■ HOW TO COMPLETE THIS TASK
Transcribe the whole listing exactly; the images stay out.

■ SUPPLIED DATA
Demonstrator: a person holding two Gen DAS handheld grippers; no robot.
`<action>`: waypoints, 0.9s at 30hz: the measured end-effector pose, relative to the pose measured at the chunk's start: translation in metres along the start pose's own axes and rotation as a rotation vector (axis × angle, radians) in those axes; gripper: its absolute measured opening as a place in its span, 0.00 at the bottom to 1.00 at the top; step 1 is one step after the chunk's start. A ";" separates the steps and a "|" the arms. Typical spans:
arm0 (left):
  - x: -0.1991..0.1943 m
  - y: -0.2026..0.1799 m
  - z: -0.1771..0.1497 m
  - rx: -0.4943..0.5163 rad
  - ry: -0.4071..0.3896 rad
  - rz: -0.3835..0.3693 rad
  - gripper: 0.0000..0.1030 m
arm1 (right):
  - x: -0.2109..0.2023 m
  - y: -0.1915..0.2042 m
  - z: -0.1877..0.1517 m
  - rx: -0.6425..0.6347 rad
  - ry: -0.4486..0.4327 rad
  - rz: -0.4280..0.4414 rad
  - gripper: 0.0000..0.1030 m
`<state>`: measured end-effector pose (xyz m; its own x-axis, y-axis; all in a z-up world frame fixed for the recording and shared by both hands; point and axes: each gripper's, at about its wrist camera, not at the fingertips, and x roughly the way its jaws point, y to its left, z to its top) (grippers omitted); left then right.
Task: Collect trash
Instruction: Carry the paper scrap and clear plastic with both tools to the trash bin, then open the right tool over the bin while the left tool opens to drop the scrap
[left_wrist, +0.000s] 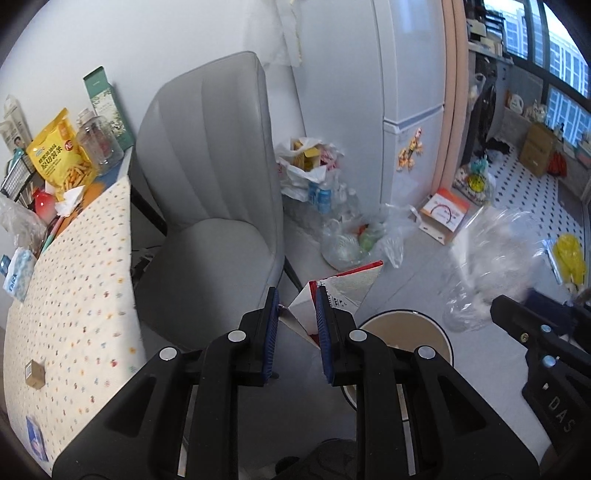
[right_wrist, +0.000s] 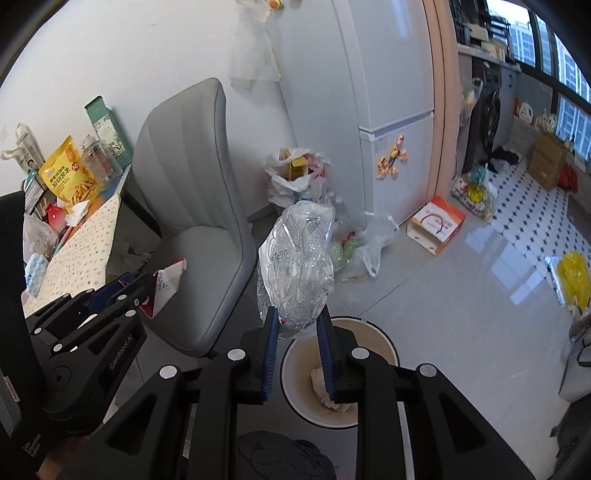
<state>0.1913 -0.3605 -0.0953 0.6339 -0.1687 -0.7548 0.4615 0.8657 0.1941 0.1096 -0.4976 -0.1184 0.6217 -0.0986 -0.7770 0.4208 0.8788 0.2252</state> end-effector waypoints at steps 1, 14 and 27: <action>0.003 -0.001 0.000 0.003 0.005 0.000 0.20 | 0.003 -0.002 0.000 0.000 -0.001 -0.012 0.32; 0.029 -0.054 -0.001 0.091 0.061 -0.054 0.20 | 0.012 -0.073 -0.009 0.144 0.019 -0.097 0.56; 0.011 -0.100 0.003 0.165 0.023 -0.123 0.73 | -0.017 -0.129 -0.019 0.233 -0.016 -0.173 0.64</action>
<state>0.1541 -0.4497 -0.1213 0.5534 -0.2557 -0.7927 0.6308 0.7501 0.1984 0.0326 -0.6003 -0.1453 0.5374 -0.2464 -0.8065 0.6606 0.7174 0.2210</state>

■ EXERCISE OUTPUT
Demonstrator: a person holding two Gen DAS handheld grippers; no robot.
`<action>`: waypoints, 0.9s at 30hz: the measured end-effector pose, relative to the pose measured at the chunk's start: translation in metres along the start pose's own axes and rotation as a rotation vector (axis × angle, radians) in those axes; gripper: its absolute measured opening as a place in its span, 0.00 at the bottom to 1.00 at the top; step 1 is one step after the chunk's start. A ";" separates the steps and a "|" the arms. Typical spans:
arm0 (left):
  - x: -0.1991..0.1943 m
  - y: -0.2026..0.1799 m
  - z: -0.1771..0.1497 m
  - rx: -0.4943..0.5163 rad
  - ry: -0.4071..0.3896 rad
  - rz: -0.3835..0.3693 rad
  - gripper: 0.0000..0.1030 m
arm1 (right):
  - x: -0.2109..0.2023 m
  - y: -0.1915..0.2042 m
  - z: -0.1877..0.1517 m
  - rx: -0.6425..0.6347 rad
  - ry: -0.4486..0.4327 rad
  - rz: -0.4280..0.4414 rad
  - gripper: 0.0000..0.1030 m
`<state>`: measured end-effector pose (xyz m; its own x-axis, y-axis; all in a z-up world frame fixed for the recording and shared by both hands; point and axes: each gripper's, at about its wrist camera, not at the fingertips, and x roughly the way its jaws point, y to its left, z to its top) (grippers omitted); left then right.
Task: Collect trash
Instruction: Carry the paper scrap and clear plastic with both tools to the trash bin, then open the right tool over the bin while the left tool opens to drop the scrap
[left_wrist, +0.000s] 
[right_wrist, +0.000s] 
<state>0.1913 -0.3605 -0.0953 0.6339 -0.1687 -0.7548 0.4615 0.8657 0.1941 0.1096 -0.4976 -0.1184 0.6217 -0.0986 -0.7770 0.4208 0.8788 0.2252</state> end-effector waypoints at steps 1, 14 and 27: <action>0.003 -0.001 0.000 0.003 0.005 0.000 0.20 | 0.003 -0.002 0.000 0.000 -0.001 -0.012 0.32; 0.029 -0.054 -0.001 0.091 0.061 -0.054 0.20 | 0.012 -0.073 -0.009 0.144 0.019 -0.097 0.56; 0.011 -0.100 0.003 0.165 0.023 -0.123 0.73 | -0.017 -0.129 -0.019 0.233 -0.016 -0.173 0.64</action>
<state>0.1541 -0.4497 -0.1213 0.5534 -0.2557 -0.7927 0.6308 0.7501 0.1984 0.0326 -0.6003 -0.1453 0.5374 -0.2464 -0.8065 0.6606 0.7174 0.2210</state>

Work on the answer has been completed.